Make an exact copy of the listing below. Pictures stay out of it.

## Source data
*** Begin section ***

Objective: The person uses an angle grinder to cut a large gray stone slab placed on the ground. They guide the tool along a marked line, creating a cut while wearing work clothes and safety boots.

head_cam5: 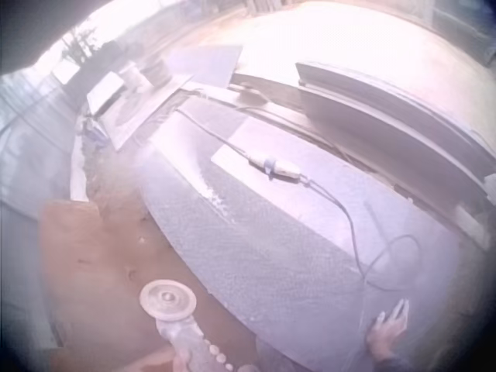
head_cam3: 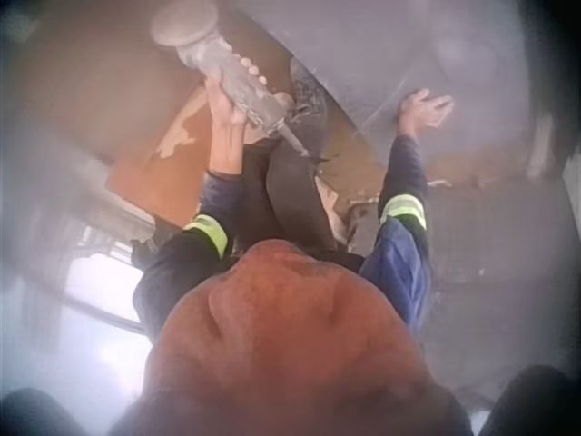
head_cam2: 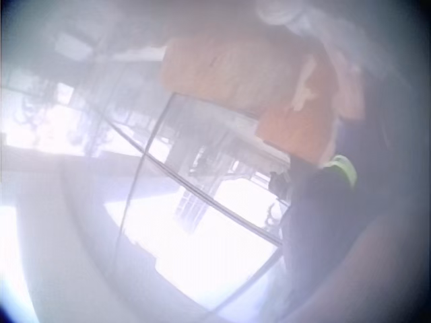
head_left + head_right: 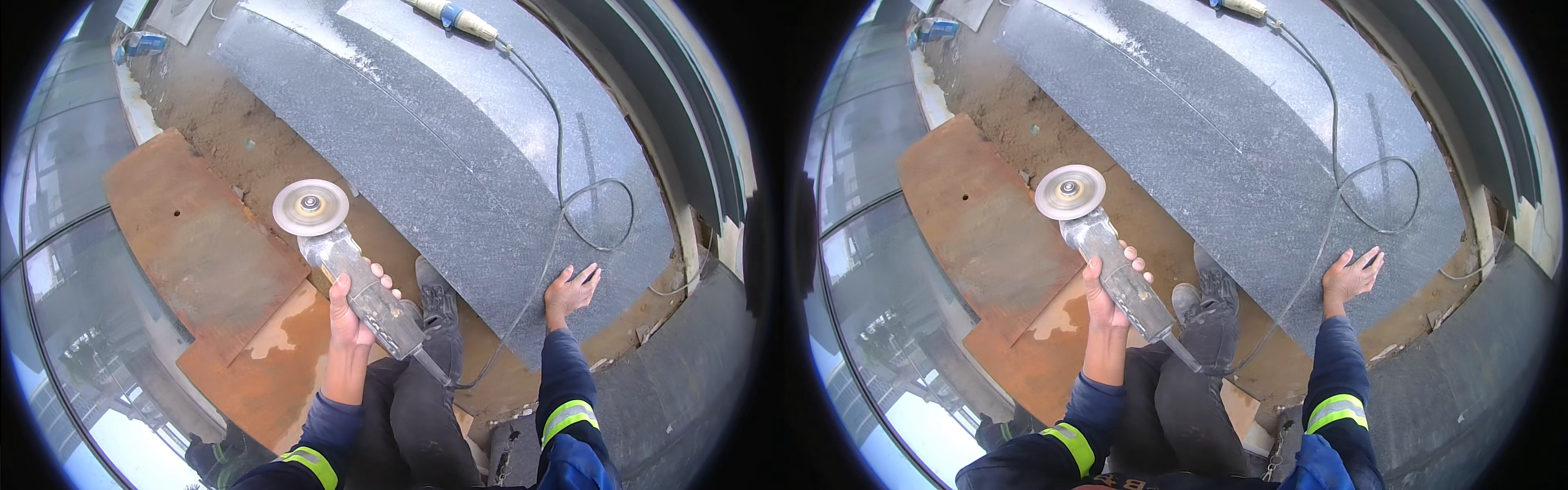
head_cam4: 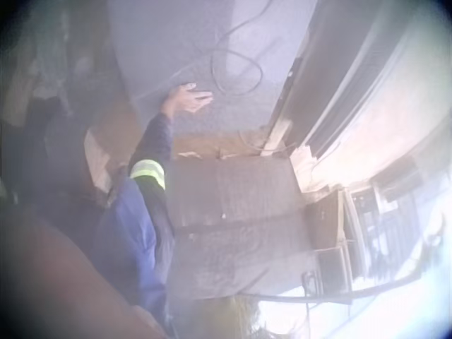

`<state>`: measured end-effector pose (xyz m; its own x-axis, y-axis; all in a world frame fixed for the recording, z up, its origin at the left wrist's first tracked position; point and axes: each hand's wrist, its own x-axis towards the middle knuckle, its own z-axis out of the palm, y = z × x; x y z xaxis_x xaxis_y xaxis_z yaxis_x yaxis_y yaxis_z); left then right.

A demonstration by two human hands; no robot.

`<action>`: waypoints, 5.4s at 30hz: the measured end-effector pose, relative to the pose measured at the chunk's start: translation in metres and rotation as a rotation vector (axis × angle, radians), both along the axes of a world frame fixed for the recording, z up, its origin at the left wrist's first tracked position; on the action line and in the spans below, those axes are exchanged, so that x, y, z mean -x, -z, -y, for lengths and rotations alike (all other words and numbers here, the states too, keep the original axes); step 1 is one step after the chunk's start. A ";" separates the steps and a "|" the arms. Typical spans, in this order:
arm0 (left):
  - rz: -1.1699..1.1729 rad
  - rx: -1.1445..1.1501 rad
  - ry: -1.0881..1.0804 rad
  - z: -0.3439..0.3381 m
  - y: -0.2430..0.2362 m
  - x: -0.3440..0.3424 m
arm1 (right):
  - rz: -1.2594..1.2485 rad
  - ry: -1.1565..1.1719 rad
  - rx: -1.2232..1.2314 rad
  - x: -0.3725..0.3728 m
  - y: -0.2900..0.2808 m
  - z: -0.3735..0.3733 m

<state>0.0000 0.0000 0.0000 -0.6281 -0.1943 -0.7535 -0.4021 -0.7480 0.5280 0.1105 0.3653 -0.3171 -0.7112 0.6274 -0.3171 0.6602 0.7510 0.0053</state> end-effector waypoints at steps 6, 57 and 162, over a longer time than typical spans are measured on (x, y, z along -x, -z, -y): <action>-0.164 -0.277 0.022 -0.072 0.145 -0.044 | -0.207 -0.036 -0.269 0.074 0.029 -0.115; -0.700 0.139 -0.020 -0.225 0.011 -0.163 | -0.961 -0.406 0.493 0.097 0.038 -0.189; -0.651 -0.085 0.180 -0.316 0.320 -0.014 | -0.152 -0.604 1.232 0.049 -0.093 -0.157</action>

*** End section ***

## Output of the exercise
Objective: The person uses an angle grinder to cut a large gray stone slab placed on the ground. They guide the tool along a marked line, creating a cut while wearing work clothes and safety boots.

head_cam5: 
head_cam3: 
head_cam2: 
head_left + head_right: 
head_cam4: 

`<state>`: measured end-effector pose (xyz m; its own x-axis, y-axis; all in a world frame fixed for the recording, z up, its origin at the left wrist's first tracked position; point and axes: each hand's wrist, its own x-axis towards the middle knuckle, its own z-axis out of the palm, y = z × x; x y z xaxis_x xaxis_y xaxis_z yaxis_x yaxis_y yaxis_z); left then right.

A demonstration by two human hands; no robot.

`<action>`: waypoints, 5.4s at 30hz: the measured end-effector pose, relative to the pose measured at the chunk's start: translation in metres and rotation as a rotation vector (axis × angle, radians), both along the axes of a world frame fixed for the recording, z up, its origin at the left wrist's first tracked position; on the action line and in the spans below, those axes are exchanged, so that x, y, z mean -x, -z, -y, for lengths and rotations alike (all other words and numbers here, the states too, keep the original axes); step 1 is one step after the chunk's start. A ";" separates the steps and a "|" the arms. Typical spans, in this order:
arm0 (left):
  - rz: -1.1699..1.1729 rad
  - rx: -1.1445..1.1501 rad
  - ry: -1.0881..1.0804 rad
  - z: -0.3439..0.3381 m
  - y: -0.2430..0.2362 m
  - x: -0.3440..0.3424 m
arm1 (right):
  - rz: -1.2594..1.2485 rad
  - ry: -1.1565..1.1719 rad
  - rx: -1.2232..1.2314 rad
  - x: -0.3725..0.3728 m
  - y: -0.2900..0.2808 m
  - z: -0.3735..0.3733 m

<state>0.0000 0.0000 0.0000 -0.6281 -0.1943 -0.7535 -0.4021 -0.7480 0.5280 0.1105 0.3653 -0.3171 -0.7112 0.6274 -0.3171 0.6602 0.7510 0.0053</state> end-effector waypoints at steps 6, 57 and 162, over a longer time than typical spans are measured on (x, y, z along -x, -z, -y): <action>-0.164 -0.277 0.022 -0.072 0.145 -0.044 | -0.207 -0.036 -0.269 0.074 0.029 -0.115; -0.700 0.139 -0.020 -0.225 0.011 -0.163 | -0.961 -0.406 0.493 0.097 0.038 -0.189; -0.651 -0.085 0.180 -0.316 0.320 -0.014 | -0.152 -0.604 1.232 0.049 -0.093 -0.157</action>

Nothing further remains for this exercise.